Project Status

This page is the current implementation snapshot for maintainers. It is not a changelog; historical PR numbers and patch labels belong in GitHub, not in the operational docs.

Implemented

Pipeline

  • Single-study pipeline entry point in main.py.

  • Parallel extraction legs for dictionary, datasets, and PDFs.

  • Supported tabular inputs are .xlsx and .csv only.

  • AMBER staging under tmp/{STUDY}/ with mode 0700 and secure deletion on successful completion.

  • Step 1.6 PHI scrub over staged datasets before publish.

  • Dataset cleanup and cleanup propagation into dictionary and PDF metadata.

  • Atomic publish into output/{STUDY}/trio_bundle/.

  • variables.json build from the published trio bundle.

  • Counts-only audit reports and lineage manifest under output/{STUDY}/audit/.

PHI And Security Boundaries

  • RED raw data is limited to extraction code.

  • AMBER staging is never agent-readable.

  • GREEN consists of output/{STUDY}/trio_bundle/ plus output/{STUDY}/agent/.

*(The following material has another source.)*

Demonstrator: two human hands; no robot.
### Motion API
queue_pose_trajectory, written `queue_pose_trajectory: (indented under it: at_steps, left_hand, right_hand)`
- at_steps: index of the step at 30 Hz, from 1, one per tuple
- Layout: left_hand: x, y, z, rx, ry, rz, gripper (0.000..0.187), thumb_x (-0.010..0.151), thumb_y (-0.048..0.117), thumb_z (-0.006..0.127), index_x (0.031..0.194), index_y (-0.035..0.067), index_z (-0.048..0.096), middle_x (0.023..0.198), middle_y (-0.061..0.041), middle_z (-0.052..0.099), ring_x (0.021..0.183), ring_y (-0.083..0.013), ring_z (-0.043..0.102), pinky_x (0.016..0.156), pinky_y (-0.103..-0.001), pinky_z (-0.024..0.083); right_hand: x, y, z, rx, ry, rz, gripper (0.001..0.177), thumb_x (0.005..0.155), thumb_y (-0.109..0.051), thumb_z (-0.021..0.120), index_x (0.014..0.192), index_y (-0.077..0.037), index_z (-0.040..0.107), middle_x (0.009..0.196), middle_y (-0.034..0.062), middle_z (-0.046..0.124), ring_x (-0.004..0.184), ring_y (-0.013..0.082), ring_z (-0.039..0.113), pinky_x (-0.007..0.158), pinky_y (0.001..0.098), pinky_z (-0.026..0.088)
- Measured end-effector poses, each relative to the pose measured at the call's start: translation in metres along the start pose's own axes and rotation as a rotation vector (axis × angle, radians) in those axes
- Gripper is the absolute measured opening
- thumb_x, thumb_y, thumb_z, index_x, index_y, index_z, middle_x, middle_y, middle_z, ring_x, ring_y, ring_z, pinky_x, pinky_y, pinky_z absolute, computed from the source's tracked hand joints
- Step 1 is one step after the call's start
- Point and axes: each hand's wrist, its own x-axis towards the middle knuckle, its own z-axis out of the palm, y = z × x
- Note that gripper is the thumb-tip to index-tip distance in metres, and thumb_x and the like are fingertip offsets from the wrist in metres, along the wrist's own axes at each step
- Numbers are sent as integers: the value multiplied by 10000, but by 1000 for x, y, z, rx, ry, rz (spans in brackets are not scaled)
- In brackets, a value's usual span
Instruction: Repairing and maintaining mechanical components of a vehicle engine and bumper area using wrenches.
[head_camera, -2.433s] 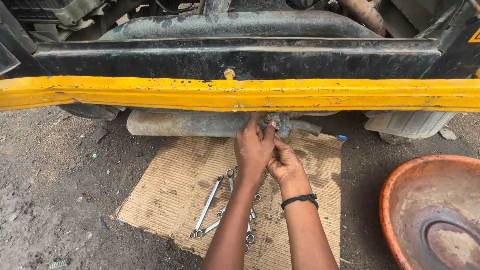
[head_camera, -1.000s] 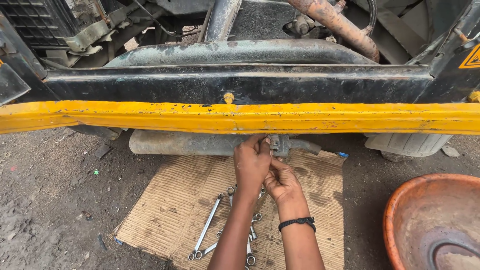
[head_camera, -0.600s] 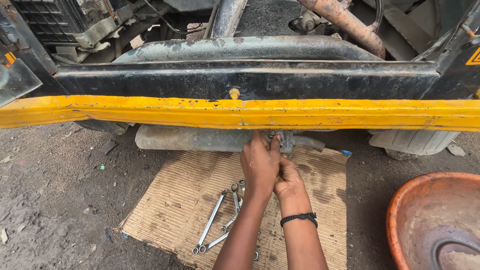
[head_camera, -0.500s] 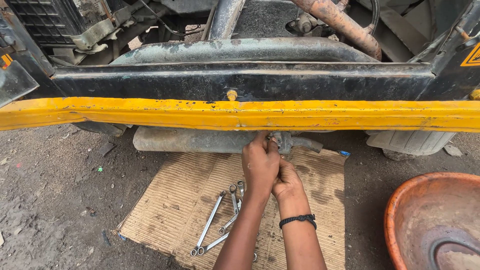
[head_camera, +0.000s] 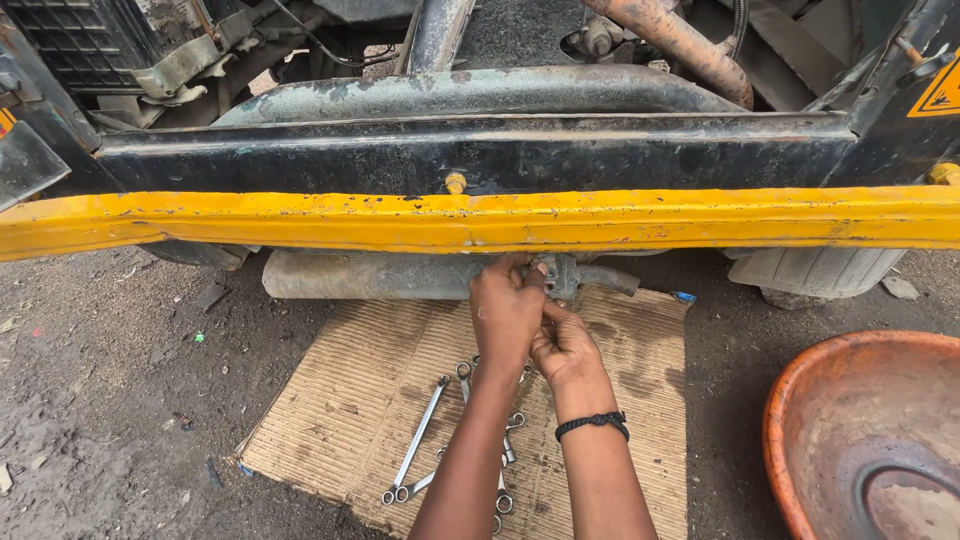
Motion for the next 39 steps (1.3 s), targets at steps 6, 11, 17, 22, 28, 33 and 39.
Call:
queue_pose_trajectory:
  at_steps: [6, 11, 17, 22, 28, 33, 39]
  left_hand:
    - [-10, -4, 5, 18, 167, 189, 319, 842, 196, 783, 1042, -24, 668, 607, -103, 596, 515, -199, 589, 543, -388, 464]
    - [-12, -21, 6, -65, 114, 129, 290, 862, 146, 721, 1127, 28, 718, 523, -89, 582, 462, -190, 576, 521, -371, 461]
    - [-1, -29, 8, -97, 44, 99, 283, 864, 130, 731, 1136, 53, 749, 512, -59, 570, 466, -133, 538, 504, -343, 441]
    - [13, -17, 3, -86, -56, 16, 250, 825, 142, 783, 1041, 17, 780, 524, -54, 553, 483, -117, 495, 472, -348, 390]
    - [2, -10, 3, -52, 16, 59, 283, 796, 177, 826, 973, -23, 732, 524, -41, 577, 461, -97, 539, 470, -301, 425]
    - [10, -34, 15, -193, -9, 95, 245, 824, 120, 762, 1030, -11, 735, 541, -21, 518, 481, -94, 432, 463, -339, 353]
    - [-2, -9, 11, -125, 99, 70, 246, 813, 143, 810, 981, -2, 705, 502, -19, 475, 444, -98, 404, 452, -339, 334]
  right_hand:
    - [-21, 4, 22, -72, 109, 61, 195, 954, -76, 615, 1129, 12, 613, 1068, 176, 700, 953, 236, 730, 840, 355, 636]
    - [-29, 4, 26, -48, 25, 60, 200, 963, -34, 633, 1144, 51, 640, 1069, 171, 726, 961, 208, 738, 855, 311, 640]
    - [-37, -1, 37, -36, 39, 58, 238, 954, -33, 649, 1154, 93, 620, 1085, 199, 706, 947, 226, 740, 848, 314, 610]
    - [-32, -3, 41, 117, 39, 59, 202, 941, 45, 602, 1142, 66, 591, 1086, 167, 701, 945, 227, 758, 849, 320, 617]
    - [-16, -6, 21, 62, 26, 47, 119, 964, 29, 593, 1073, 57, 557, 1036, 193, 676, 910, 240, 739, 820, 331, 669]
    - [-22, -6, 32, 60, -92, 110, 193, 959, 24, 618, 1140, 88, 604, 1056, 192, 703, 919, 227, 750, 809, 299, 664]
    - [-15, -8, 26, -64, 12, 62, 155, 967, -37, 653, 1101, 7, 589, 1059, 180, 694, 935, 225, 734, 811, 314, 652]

  • GREEN-PROTECT is the agent tool boundary: PHI regex gate, k-anonymity, and l-diversity before row-level answers are surfaced.

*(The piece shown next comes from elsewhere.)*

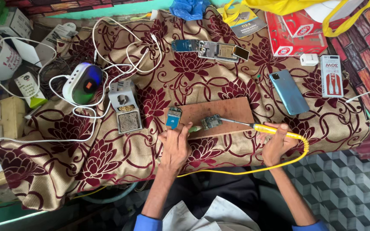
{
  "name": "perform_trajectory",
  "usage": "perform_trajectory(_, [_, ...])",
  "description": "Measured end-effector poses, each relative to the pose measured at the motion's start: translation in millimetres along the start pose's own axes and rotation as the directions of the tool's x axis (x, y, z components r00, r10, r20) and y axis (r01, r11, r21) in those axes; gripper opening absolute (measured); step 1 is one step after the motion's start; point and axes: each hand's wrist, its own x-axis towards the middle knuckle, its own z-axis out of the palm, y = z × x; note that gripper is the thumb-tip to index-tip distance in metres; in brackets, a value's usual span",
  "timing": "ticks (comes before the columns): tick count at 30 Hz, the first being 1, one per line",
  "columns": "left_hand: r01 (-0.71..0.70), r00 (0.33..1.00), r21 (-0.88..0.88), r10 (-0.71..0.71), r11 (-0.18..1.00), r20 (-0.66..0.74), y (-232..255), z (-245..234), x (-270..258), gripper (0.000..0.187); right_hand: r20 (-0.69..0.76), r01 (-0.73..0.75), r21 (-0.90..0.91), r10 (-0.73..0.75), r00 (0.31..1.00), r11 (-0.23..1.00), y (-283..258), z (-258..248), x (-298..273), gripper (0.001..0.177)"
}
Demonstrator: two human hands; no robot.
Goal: The person uses a soldering iron and solder to work on a small circuit board placed on a wooden block. They repeatedly apply solder to different points on the board while holding it steady with their other hand. The person briefly moves a smartphone aside and later picks up a second circuit board to continue soldering.
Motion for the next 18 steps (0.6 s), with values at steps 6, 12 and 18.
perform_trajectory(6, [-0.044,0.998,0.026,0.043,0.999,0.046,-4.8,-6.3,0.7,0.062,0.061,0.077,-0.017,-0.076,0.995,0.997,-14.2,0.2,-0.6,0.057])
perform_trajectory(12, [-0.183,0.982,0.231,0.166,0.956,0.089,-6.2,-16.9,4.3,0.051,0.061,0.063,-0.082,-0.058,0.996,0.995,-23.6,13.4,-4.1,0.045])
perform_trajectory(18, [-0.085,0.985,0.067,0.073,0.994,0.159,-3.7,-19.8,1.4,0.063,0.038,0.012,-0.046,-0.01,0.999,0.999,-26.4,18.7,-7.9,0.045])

  • output/{STUDY}/audit/ is a counts-only audit envelope and is rejected by the agent read validator.

  • data/snapshots/{STUDY}/ is a reviewed baseline restored when PDF extraction fails or Use Existing Study is selected; it is outside the agent read surface.

  • API keys route through the in-memory KeyStore in the Streamlit flow.

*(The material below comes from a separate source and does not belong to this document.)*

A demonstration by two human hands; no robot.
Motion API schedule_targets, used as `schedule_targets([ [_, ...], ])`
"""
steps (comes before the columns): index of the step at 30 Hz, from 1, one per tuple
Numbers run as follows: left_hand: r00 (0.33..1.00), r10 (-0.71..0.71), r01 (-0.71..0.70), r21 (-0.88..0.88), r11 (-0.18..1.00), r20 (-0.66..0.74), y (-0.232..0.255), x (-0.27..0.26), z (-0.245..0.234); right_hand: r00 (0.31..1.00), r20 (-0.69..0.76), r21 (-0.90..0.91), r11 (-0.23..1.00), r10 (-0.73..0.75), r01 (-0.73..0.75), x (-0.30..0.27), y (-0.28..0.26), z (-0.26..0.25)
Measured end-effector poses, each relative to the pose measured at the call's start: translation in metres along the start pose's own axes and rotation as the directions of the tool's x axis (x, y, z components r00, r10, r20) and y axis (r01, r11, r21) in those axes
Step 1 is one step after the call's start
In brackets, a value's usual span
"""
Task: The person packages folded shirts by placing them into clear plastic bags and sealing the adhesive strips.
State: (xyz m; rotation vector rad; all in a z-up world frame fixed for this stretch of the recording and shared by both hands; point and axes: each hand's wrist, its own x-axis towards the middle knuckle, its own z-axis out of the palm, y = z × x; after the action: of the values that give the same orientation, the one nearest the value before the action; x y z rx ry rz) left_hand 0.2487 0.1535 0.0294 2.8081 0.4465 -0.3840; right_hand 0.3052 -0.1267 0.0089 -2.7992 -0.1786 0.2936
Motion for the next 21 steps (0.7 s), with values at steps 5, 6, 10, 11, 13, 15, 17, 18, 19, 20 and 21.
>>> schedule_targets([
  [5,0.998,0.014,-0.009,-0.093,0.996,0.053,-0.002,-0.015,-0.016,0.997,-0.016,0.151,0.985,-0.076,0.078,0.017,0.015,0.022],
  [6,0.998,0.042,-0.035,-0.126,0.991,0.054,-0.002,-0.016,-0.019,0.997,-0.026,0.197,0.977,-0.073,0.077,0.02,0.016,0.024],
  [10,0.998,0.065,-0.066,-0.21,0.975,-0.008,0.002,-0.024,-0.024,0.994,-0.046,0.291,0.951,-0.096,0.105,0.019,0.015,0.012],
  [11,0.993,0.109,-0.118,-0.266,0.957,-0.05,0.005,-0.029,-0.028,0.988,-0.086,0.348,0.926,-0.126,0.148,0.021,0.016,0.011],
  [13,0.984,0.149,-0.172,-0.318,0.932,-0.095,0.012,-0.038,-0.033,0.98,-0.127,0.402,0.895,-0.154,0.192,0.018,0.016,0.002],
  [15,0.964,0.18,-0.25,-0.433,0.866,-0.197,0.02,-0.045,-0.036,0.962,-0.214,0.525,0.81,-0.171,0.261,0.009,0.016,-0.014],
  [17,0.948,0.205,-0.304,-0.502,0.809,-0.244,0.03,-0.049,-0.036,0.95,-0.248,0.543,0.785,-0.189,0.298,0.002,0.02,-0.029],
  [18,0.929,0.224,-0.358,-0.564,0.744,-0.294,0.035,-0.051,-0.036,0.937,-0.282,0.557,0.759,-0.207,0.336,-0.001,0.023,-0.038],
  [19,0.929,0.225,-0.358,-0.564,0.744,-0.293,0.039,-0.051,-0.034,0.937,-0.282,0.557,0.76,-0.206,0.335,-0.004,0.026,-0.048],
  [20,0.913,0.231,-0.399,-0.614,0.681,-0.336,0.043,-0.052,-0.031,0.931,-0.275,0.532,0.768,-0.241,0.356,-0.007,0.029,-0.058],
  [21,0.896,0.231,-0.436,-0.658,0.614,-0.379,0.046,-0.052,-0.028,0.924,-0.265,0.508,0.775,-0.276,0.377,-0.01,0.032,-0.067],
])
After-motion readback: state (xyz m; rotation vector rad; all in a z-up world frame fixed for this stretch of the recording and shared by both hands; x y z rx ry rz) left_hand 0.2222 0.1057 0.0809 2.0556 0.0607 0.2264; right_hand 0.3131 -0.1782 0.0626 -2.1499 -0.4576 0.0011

  • run_python_analysis executes generated code in a constrained subprocess and persists reproducibility artifacts under output/{STUDY}/agent/analysis/.

AI Assistant

  • LangChain/LangGraph ReAct agent constructed through scripts/ai_assistant/agent_graph.py.

  • Twelve structured tools registered in scripts/ai_assistant/agent_tools.ALL_TOOLS.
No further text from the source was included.